6Img-to-3D does exactly this.

I worked on this at co-pace GmbH (part of Continental AG), together with Marius Kästingschäfers, Sebastian Bernhard, and Mathieu Salzmann from EPFL. We published it at IEEE IV 2025 (Intelligent Vehicles Symposium), where it won the Best Student Paper Award. Marius presented it in Cluj-Napoca on my behalf.

Novel view synthesis from a driving scene

Why Is This Hard?

Most 3D reconstruction methods expect lots of overlapping photos, like walking around a statue and snapping 50 pictures from every angle. Every point gets seen by many cameras, so the math works out nicely.

Car cameras are the opposite. They point outward in different directions, so they barely overlap. Each one sees its own chunk of the world, and between them there are gaps, angles that no camera covers at all.

Inward vs. outward-facing camera setups

On top of that, driving scenes don’t have neat boundaries. The road stretches to the horizon, buildings go way up, the sky is infinitely far away. You can’t just put a box around the scene and call it a day.

How It Works

Take the six images, extract useful features from them using a neural network, combine those features into a compact 3D representation (three flat grids we call “triplanes”), and then use that representation to render the scene from any viewpoint, like a virtual camera you can place anywhere.

6Img-to-3D architecture

The interesting part is how the six images get turned into triplanes. We use a transformer (similar to what powers language models) that learns to look at the right parts of each image and piece together a coherent 3D understanding. It knows that the front camera’s left edge should connect to the front-left camera’s right edge, even though they barely overlap. It fills in the gaps using patterns it learned from thousands of training scenes.

To deal with the “infinite world” problem, we use coordinate contraction: a function that smoothly squeezes far-away content into a manageable space while keeping nearby details sharp. Getting this right turned out to matter more than many of the “interesting” architectural choices. Naive approaches (just clip at some distance, or use a huge bounding box) produce terrible results.

When rendering the final image, for each point in 3D space we also look back at the original photos and grab the actual pixel colors from there. This “projected image features” trick preserves fine details like text on signs or patterns on buildings that the 3D representation alone might blur out.

The Numbers

We trained on about 1,900 synthetic driving scenes from the CARLA simulator (more on that in the SEED4D post). The whole thing trains on a single GPU in about five days; some competing methods need eight high-end GPUs. Training on one GPU instead of eight isn’t just about saving money, it makes the research iteration cycle dramatically faster.

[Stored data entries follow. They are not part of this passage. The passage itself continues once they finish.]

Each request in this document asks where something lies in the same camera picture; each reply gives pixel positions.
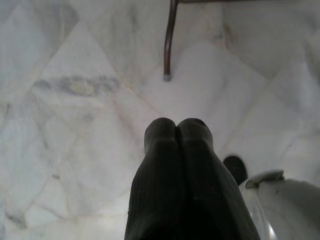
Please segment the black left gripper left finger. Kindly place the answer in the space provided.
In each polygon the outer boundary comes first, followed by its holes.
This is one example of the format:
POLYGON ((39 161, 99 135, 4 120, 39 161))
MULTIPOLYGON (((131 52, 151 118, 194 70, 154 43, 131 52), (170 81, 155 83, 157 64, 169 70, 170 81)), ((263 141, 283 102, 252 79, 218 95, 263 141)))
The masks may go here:
POLYGON ((190 240, 183 162, 172 120, 151 122, 144 134, 144 153, 131 184, 124 238, 190 240))

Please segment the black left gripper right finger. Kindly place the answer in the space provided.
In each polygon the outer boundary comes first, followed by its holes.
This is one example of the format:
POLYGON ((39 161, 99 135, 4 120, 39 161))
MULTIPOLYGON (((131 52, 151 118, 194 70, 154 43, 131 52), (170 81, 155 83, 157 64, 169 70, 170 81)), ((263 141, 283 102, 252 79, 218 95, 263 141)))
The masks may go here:
POLYGON ((188 190, 185 227, 189 240, 258 240, 238 184, 217 157, 213 136, 200 119, 177 125, 188 190))

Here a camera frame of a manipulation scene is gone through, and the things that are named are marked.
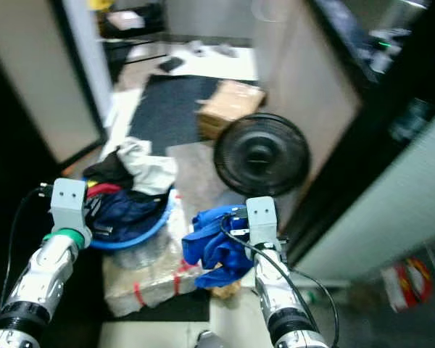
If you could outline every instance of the wrapped package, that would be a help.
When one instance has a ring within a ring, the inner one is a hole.
[[[202,269],[183,260],[181,239],[189,227],[180,196],[173,192],[170,197],[170,217],[155,236],[103,259],[104,298],[115,317],[196,288],[194,280]]]

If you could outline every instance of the black fan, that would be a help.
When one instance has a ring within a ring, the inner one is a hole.
[[[301,131],[283,117],[257,113],[231,123],[215,145],[224,183],[244,196],[278,196],[305,180],[310,150]]]

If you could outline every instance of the black cable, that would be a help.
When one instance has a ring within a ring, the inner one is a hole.
[[[16,234],[17,222],[18,222],[20,215],[22,213],[22,209],[29,202],[30,198],[34,194],[41,192],[41,190],[42,190],[42,188],[38,187],[38,188],[33,189],[32,191],[29,191],[28,194],[23,199],[21,199],[20,205],[18,205],[18,207],[16,209],[16,213],[14,214],[12,228],[11,228],[11,231],[9,233],[7,271],[5,273],[5,279],[3,280],[3,287],[1,288],[0,309],[4,305],[5,293],[7,292],[7,287],[8,287],[9,271],[11,269],[11,264],[12,264],[13,238],[15,237],[15,234]]]
[[[308,319],[311,321],[312,326],[314,327],[314,329],[319,332],[319,328],[315,322],[314,317],[312,316],[312,313],[309,309],[309,307],[307,306],[305,300],[303,299],[303,296],[300,294],[298,288],[295,286],[295,284],[293,283],[293,281],[290,279],[290,277],[288,275],[285,274],[285,272],[277,265],[277,263],[274,262],[274,260],[272,260],[269,256],[267,256],[264,252],[262,252],[261,250],[255,248],[254,246],[252,246],[251,244],[248,244],[244,241],[242,241],[241,239],[238,239],[235,236],[232,236],[229,232],[227,232],[227,230],[224,228],[224,222],[225,220],[229,217],[230,215],[224,215],[222,220],[220,221],[220,229],[221,231],[230,239],[236,241],[237,243],[240,243],[241,245],[243,245],[244,247],[252,250],[253,252],[257,253],[258,255],[264,257],[280,274],[281,276],[286,280],[286,282],[289,284],[291,290],[299,297],[299,301],[301,302],[301,305],[303,306],[304,311],[306,312]],[[292,270],[292,272],[295,272],[305,278],[310,279],[311,281],[315,282],[322,290],[323,292],[327,295],[329,302],[331,303],[332,306],[332,310],[333,310],[333,318],[334,318],[334,325],[335,325],[335,334],[334,334],[334,338],[333,338],[333,342],[331,345],[331,348],[337,348],[337,344],[339,343],[339,332],[340,332],[340,323],[339,323],[339,313],[336,309],[336,305],[335,305],[335,301],[332,298],[332,296],[330,295],[330,293],[328,292],[327,288],[317,279],[311,277],[310,275],[303,273],[299,270]]]

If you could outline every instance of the green ring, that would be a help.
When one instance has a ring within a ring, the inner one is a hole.
[[[42,240],[47,241],[53,236],[68,236],[76,243],[79,250],[84,249],[84,237],[76,230],[72,230],[70,228],[62,228],[61,230],[45,235]]]

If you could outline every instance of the pile of clothes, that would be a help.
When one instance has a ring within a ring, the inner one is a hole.
[[[148,232],[165,213],[178,166],[150,156],[152,143],[127,137],[103,162],[83,171],[86,223],[94,239],[123,242]]]

At test time, the model reconstructs a full 3D scene in under 400 milliseconds.

On the metrics that matter for image quality (PSNR, SSIM, LPIPS), 6Img-to-3D outperformed every baseline we compared against, including methods specifically designed for few-image reconstruction.

The paper is on arXiv and the code is open source at github.com/tgieruc/6Img-to-3D.

6Img-to-3D: Few-Image Large-Scale Outdoor Novel View Synthesis. Published at IEEE IV 2025. Best Student Paper Award.